■ EXERCISE BRIEF
The copy you produce must repeat each record exactly and contain no pictures.

■ RECORD EXTRACTS
● ● ● ●
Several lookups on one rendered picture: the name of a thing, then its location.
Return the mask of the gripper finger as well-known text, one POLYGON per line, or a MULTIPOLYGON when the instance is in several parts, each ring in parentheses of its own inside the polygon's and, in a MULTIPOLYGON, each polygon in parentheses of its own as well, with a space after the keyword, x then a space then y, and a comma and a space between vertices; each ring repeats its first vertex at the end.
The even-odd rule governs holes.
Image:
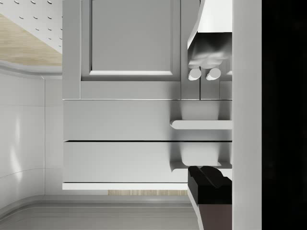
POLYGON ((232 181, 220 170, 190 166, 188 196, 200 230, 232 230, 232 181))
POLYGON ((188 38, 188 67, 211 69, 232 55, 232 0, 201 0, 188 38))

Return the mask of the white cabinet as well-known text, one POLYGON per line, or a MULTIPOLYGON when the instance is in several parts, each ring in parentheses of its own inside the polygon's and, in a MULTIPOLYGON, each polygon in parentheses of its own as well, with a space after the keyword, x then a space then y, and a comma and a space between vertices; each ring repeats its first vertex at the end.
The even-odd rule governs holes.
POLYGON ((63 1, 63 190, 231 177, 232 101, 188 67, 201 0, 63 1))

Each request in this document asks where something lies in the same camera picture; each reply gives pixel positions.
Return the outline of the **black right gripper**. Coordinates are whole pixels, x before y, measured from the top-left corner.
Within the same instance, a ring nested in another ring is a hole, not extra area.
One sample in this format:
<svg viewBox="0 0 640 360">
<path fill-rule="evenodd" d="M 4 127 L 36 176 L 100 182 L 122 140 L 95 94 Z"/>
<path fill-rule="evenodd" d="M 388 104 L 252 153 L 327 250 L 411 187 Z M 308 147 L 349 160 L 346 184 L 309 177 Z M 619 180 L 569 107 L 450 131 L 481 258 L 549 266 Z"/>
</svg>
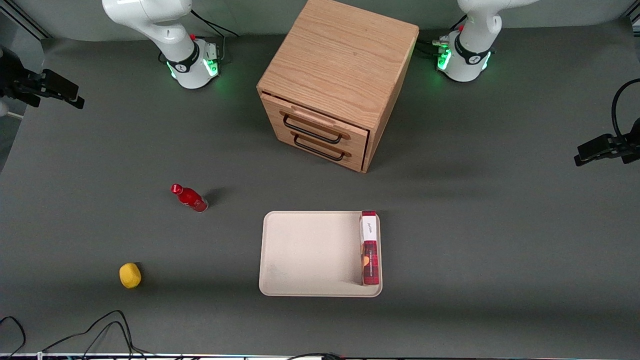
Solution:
● ● ● ●
■ REPLY TO THE EXERCISE
Several lookups on one rendered picture: the name of a thing, then its location.
Return the mask of the gripper finger as well-known text, one POLYGON per line, or a MULTIPOLYGON when the instance is in several parts, each ring in parentheses of its own inside the polygon's and, in a MULTIPOLYGON, each polygon in parentheses of its own as well, with a space after the keyword, x then a space then y, and a comma and a space between vertices; each ring repeats its first vertex at the end.
The even-odd rule governs holes.
Image:
POLYGON ((232 181, 220 170, 190 166, 188 196, 200 230, 232 230, 232 181))
POLYGON ((188 38, 188 67, 211 69, 232 55, 232 0, 201 0, 188 38))

Return the mask of the white cabinet as well-known text, one POLYGON per line, or a MULTIPOLYGON when the instance is in several parts, each ring in parentheses of its own inside the polygon's and, in a MULTIPOLYGON, each polygon in parentheses of its own as well, with a space after the keyword, x then a space then y, and a comma and a space between vertices; each ring repeats its first vertex at the end.
The even-odd rule governs holes.
POLYGON ((63 1, 63 190, 231 177, 232 101, 188 67, 201 0, 63 1))

Each request in this document asks where something lies in the same camera picture; each reply gives pixel positions.
Return the outline of the **black right gripper**. Coordinates are whole pixels, x before y, measured from the top-left corner.
Within the same instance, a ring nested in another ring is a hole, not extra area.
One sample in this format:
<svg viewBox="0 0 640 360">
<path fill-rule="evenodd" d="M 4 127 L 36 176 L 100 182 L 122 140 L 95 94 Z"/>
<path fill-rule="evenodd" d="M 388 104 L 252 153 L 327 250 L 411 187 Z M 308 147 L 349 160 L 346 184 L 309 177 Z M 619 180 L 569 107 L 450 131 L 481 258 L 549 266 Z"/>
</svg>
Solution:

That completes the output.